--- EXERCISE DETAILS ---
Word for word, restate the lines from the start of the data down to the line with "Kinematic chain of", both included.

*** EXERCISE INPUTS ***

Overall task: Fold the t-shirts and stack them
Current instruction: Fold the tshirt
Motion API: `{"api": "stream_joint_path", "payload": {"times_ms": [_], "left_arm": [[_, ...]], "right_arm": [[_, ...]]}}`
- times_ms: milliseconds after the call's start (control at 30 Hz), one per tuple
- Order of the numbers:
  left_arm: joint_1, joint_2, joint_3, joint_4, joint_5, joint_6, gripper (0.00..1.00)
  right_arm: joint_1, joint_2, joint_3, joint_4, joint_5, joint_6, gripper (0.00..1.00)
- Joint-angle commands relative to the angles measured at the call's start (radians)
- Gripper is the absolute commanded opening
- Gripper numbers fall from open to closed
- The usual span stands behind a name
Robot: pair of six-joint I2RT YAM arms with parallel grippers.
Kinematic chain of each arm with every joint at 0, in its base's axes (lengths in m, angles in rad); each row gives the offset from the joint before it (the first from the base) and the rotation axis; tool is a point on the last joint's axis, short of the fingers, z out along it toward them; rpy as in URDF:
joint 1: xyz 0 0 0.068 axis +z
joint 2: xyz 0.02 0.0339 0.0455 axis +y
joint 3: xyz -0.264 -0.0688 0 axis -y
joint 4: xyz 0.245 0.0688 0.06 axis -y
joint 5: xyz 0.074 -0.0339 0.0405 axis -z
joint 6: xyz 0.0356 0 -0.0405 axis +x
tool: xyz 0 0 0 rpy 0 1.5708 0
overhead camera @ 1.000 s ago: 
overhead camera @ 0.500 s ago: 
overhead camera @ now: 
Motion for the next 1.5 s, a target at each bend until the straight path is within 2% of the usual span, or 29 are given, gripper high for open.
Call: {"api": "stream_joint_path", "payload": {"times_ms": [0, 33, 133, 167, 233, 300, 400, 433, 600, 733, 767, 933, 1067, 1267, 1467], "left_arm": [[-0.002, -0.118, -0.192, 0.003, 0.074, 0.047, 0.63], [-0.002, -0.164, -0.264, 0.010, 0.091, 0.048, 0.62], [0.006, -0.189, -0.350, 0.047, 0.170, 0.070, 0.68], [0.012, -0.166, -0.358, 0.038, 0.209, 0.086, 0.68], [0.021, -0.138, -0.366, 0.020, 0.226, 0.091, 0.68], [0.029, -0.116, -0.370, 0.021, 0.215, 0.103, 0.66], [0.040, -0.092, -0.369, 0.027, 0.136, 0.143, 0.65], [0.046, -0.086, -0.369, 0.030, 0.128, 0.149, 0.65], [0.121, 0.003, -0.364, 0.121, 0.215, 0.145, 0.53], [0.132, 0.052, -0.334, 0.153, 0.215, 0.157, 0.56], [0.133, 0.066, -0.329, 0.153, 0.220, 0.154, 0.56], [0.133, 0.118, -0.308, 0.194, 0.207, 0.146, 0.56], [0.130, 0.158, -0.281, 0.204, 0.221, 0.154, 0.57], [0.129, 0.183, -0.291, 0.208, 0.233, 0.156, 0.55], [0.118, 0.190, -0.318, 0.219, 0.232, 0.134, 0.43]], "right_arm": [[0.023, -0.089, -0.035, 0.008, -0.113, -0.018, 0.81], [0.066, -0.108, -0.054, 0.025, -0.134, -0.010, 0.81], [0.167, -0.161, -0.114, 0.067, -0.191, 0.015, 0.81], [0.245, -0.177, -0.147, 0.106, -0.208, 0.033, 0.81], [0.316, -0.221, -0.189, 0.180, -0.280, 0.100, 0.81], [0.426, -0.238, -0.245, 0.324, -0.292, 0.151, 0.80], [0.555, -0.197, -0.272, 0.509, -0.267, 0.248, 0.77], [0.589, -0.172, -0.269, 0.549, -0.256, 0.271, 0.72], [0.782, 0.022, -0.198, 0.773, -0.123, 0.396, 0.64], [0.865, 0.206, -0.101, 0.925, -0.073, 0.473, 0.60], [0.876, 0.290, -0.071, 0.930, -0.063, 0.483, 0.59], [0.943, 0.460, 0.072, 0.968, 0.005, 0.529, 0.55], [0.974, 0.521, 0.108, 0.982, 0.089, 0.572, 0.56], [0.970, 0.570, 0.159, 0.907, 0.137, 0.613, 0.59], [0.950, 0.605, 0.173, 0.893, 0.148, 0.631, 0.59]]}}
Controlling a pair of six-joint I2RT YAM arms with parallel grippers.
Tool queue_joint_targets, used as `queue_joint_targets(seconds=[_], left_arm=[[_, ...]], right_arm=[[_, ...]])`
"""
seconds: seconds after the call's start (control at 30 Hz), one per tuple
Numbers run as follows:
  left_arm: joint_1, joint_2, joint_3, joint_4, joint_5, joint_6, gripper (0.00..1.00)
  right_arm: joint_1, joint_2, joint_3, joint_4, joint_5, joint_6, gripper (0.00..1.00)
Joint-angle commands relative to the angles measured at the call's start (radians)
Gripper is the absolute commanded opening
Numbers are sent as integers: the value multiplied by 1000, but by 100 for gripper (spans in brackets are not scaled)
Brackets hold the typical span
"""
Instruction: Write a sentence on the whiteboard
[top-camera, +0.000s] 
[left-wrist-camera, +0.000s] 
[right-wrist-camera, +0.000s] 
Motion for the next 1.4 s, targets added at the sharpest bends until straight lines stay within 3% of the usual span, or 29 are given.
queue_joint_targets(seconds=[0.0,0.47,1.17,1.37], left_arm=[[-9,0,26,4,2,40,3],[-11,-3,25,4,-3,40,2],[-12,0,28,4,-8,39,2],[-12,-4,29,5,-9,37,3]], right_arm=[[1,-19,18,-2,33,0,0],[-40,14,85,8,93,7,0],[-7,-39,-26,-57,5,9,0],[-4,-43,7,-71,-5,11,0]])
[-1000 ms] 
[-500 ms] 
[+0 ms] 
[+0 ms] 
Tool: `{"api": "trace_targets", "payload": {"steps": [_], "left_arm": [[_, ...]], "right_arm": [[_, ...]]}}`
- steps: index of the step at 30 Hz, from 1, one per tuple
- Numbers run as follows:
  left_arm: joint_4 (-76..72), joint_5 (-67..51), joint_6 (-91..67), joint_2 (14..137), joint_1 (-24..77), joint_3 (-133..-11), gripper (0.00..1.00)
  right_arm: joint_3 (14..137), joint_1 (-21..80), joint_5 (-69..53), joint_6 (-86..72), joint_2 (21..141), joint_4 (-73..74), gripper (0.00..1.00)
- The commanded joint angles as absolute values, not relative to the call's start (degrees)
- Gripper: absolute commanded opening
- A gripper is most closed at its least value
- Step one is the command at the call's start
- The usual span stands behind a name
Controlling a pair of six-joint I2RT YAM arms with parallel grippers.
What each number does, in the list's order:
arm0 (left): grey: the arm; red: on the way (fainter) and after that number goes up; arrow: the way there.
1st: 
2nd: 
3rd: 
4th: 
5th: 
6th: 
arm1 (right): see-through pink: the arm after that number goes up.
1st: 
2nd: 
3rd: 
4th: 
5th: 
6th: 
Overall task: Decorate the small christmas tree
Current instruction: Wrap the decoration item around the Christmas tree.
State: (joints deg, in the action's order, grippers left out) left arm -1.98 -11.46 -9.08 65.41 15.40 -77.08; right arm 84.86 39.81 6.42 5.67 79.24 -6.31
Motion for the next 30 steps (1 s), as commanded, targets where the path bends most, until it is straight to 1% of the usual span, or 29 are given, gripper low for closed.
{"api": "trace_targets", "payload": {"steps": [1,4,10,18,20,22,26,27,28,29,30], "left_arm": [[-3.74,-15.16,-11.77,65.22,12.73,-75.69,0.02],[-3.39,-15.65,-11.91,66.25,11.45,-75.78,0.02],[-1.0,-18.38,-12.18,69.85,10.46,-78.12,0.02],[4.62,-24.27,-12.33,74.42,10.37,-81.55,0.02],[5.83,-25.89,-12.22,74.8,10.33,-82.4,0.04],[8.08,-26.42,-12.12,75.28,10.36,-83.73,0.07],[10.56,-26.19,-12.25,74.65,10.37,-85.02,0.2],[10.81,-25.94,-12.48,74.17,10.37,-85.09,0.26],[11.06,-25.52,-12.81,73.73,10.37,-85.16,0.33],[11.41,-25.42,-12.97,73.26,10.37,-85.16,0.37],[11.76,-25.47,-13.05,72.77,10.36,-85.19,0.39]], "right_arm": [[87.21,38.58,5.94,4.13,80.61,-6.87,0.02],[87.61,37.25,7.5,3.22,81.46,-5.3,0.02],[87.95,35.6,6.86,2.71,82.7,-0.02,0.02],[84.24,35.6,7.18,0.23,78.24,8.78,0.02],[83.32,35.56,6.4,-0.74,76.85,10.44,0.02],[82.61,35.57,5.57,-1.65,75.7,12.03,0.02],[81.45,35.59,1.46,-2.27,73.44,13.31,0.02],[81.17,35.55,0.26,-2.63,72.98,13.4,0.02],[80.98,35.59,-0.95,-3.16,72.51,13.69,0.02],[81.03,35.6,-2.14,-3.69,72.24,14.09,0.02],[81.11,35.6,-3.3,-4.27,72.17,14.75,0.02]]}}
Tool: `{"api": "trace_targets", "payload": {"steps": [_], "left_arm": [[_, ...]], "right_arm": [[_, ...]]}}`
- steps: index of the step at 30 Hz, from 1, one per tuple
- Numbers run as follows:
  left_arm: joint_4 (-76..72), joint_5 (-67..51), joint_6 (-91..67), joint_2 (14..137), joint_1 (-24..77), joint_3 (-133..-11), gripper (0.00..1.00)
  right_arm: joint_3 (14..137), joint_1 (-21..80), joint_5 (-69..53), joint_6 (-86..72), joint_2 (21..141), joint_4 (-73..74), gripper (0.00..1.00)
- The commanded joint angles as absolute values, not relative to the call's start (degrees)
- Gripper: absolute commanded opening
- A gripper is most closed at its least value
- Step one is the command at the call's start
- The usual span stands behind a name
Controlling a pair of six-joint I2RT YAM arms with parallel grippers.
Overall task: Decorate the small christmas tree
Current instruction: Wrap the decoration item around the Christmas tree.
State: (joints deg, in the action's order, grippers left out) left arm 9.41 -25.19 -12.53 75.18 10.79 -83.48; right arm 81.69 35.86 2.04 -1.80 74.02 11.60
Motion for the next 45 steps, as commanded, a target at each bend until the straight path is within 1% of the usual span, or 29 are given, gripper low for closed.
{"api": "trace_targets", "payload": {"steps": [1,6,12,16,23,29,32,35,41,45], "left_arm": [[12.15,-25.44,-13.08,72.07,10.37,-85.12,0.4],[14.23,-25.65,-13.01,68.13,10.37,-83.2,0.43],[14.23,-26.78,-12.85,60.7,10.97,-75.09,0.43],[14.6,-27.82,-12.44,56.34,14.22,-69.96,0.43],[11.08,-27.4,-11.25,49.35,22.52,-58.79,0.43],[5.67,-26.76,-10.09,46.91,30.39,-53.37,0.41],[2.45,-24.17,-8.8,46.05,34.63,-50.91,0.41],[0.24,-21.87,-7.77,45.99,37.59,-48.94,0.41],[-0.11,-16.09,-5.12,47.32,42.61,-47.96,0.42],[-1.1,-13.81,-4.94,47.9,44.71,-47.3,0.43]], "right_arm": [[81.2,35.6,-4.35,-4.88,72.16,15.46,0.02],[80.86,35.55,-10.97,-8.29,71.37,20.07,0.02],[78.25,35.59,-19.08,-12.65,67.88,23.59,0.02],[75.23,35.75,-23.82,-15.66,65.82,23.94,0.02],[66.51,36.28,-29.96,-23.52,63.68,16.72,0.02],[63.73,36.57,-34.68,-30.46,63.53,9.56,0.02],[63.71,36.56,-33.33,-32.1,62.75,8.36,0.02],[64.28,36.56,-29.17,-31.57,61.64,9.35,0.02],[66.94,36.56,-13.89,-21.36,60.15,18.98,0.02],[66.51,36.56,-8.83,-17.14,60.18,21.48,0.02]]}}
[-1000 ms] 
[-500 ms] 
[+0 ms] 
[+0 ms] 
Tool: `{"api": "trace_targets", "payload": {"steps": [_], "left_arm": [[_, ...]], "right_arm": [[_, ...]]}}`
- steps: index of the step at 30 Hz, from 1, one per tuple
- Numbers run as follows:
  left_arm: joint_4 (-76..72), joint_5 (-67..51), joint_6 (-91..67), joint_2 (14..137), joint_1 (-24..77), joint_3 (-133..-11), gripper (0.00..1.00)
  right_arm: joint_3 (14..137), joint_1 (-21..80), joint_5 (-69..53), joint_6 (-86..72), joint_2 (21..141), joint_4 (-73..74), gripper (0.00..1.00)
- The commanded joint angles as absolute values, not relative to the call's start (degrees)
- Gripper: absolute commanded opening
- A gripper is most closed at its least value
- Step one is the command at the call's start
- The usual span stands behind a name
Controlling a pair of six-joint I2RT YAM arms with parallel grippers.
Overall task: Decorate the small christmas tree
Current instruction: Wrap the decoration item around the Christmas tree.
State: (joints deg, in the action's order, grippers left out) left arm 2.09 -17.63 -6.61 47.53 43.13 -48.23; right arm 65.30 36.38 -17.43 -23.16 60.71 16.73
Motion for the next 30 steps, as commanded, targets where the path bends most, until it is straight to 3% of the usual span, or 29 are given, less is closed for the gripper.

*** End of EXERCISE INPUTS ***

--- SOLUTION FOR THIS EXERCISE ---
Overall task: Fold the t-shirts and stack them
Current instruction: Fold the tshirt
Motion API: `{"api": "stream_joint_path", "payload": {"times_ms": [_], "left_arm": [[_, ...]], "right_arm": [[_, ...]]}}`
- times_ms: milliseconds after the call's start (control at 30 Hz), one per tuple
- Order of the numbers:
  left_arm: joint_1, joint_2, joint_3, joint_4, joint_5, joint_6, gripper (0.00..1.00)
  right_arm: joint_1, joint_2, joint_3, joint_4, joint_5, joint_6, gripper (0.00..1.00)
- Joint-angle commands relative to the angles measured at the call's start (radians)
- Gripper is the absolute commanded opening
- Gripper numbers fall from open to closed
- The usual span stands behind a name
Robot: pair of six-joint I2RT YAM arms with parallel grippers.
Kinematic chain of each arm with every joint at 0, in its base's axes (lengths in m, angles in rad); each row gives the offset from the joint before it (the first from the base) and the rotation axis; tool is a point on the last joint's axis, short of the fingers, z out along it toward them; rpy as in URDF:

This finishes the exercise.